• [What the task asks]:
Every line of the data should be output word for word.

*** The data Section Begins ***

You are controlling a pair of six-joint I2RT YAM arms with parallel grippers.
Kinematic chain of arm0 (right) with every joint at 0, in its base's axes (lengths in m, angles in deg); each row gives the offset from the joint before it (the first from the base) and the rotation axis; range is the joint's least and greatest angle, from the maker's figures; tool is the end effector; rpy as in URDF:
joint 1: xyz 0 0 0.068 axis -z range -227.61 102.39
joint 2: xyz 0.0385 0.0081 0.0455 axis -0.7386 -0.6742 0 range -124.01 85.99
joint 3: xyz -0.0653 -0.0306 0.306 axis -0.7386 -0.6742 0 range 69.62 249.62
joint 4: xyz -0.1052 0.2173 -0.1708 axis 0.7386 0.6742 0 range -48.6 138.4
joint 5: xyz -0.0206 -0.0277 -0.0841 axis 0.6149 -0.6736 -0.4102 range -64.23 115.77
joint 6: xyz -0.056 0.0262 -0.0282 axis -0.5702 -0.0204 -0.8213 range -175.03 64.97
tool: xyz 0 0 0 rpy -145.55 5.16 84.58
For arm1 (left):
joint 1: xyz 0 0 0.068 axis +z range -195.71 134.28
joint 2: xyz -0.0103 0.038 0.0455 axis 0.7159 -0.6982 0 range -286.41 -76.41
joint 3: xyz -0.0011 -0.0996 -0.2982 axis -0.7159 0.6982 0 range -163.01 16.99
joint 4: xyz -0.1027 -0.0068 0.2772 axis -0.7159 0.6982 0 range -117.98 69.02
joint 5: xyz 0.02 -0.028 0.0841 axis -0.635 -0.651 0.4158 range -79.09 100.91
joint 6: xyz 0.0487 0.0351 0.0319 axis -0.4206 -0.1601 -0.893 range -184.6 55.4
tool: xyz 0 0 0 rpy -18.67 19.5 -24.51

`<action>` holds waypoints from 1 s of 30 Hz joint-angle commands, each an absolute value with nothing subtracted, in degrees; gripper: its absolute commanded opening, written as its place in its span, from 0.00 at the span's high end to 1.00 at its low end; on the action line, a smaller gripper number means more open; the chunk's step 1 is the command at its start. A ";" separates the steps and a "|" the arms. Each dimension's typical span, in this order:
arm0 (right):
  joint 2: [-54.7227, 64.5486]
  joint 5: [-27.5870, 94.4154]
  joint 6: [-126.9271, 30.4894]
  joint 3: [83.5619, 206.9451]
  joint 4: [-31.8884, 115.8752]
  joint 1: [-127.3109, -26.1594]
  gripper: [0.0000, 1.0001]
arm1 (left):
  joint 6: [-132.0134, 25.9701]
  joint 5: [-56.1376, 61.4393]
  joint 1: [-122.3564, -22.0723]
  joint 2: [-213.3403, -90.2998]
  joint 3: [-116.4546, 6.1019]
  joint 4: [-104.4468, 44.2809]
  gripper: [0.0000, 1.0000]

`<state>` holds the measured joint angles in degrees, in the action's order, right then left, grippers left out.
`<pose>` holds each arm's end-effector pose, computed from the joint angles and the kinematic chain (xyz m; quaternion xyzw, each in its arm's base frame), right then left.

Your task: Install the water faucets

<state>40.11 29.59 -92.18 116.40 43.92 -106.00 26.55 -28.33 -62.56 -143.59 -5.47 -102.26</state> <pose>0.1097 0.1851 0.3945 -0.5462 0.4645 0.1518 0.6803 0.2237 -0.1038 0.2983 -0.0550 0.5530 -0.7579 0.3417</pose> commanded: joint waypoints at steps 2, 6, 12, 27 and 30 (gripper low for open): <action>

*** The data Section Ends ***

• [Result of this exercise]:
You are controlling a pair of six-joint I2RT YAM arms with parallel grippers.
Kinematic chain of arm0 (right) with every joint at 0, in its base's axes (lengths in m, angles in deg); each row gives the offset from the joint before it (the first from the base) and the rotation axis; range is the joint's least and greatest angle, from the maker's figures; tool is the end effector; rpy as in URDF:
joint 1: xyz 0 0 0.068 axis -z range -227.61 102.39
joint 2: xyz 0.0385 0.0081 0.0455 axis -0.7386 -0.6742 0 range -124.01 85.99
joint 3: xyz -0.0653 -0.0306 0.306 axis -0.7386 -0.6742 0 range 69.62 249.62
joint 4: xyz -0.1052 0.2173 -0.1708 axis 0.7386 0.6742 0 range -48.6 138.4
joint 5: xyz -0.0206 -0.0277 -0.0841 axis 0.6149 -0.6736 -0.4102 range -64.23 115.77
joint 6: xyz -0.056 0.0262 -0.0282 axis -0.5702 -0.0204 -0.8213 range -175.03 64.97
tool: xyz 0 0 0 rpy -145.55 5.16 84.58
For arm1 (left):
joint 1: xyz 0 0 0.068 axis +z range -195.71 134.28
joint 2: xyz -0.0103 0.038 0.0455 axis 0.7159 -0.6982 0 range -286.41 -76.41
joint 3: xyz -0.0011 -0.0996 -0.2982 axis -0.7159 0.6982 0 range -163.01 16.99
joint 4: xyz -0.1027 -0.0068 0.2772 axis -0.7159 0.6982 0 range -117.98 69.02
joint 5: xyz 0.02 -0.028 0.0841 axis -0.635 -0.651 0.4158 range -79.09 100.91
joint 6: xyz 0.0487 0.0351 0.0319 axis -0.4206 -0.1601 -0.893 range -184.6 55.4
tool: xyz 0 0 0 rpy -18.67 19.5 -24.51

`<action>` holds waypoints from 1 s of 30 Hz joint-angle commands, each an absolute value with nothing subtracted, in degrees; gripper: its absolute commanded opening, written as its place in its span, from 0.00 at the span's high end to 1.00 at its low end; on the action line, a smaller gripper number means more open; the chunk's step 1 is the command at its start. A ";" separates the steps and a "|" the arms. Each dimension's typical span, in this order:
arm0 (right):
  joint 2: [-54.7227, 64.5486]
  joint 5: [-27.5870, 94.4154]
  joint 6: [-126.9271, 30.4894]
  joint 3: [83.5619, 206.9451]
  joint 4: [-31.8884, 115.8752]
  joint 1: [-127.3109, -26.1594]
  gripper: [0.0000, 1.0001]
arm1 (left):
  joint 6: [-132.0134, 25.9701]
  joint 5: [-56.1376, 61.4393]
  joint 1: [-122.3564, -22.0723]
  joint 2: [-213.3403, -90.2998]
  joint 3: [-116.4546, 6.1019]
  joint 4: [-104.4468, 44.2809]
  gripper: [0.0000, 1.0000]

`<state>` holds the measured joint angles in degrees, in the action's order, right then left, grippers left out.
`<pose>` holds each arm's end-effector pose, computed from the joint angles and the kinematic chain (xyz m; quaternion xyzw, each in its arm's base frame), right then left.

Your task: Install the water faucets

<state>40.11 29.59 -92.18 116.40 43.92 -106.00 26.55 -28.33 -62.56 -143.59 -5.47 -102.26</state> <pose>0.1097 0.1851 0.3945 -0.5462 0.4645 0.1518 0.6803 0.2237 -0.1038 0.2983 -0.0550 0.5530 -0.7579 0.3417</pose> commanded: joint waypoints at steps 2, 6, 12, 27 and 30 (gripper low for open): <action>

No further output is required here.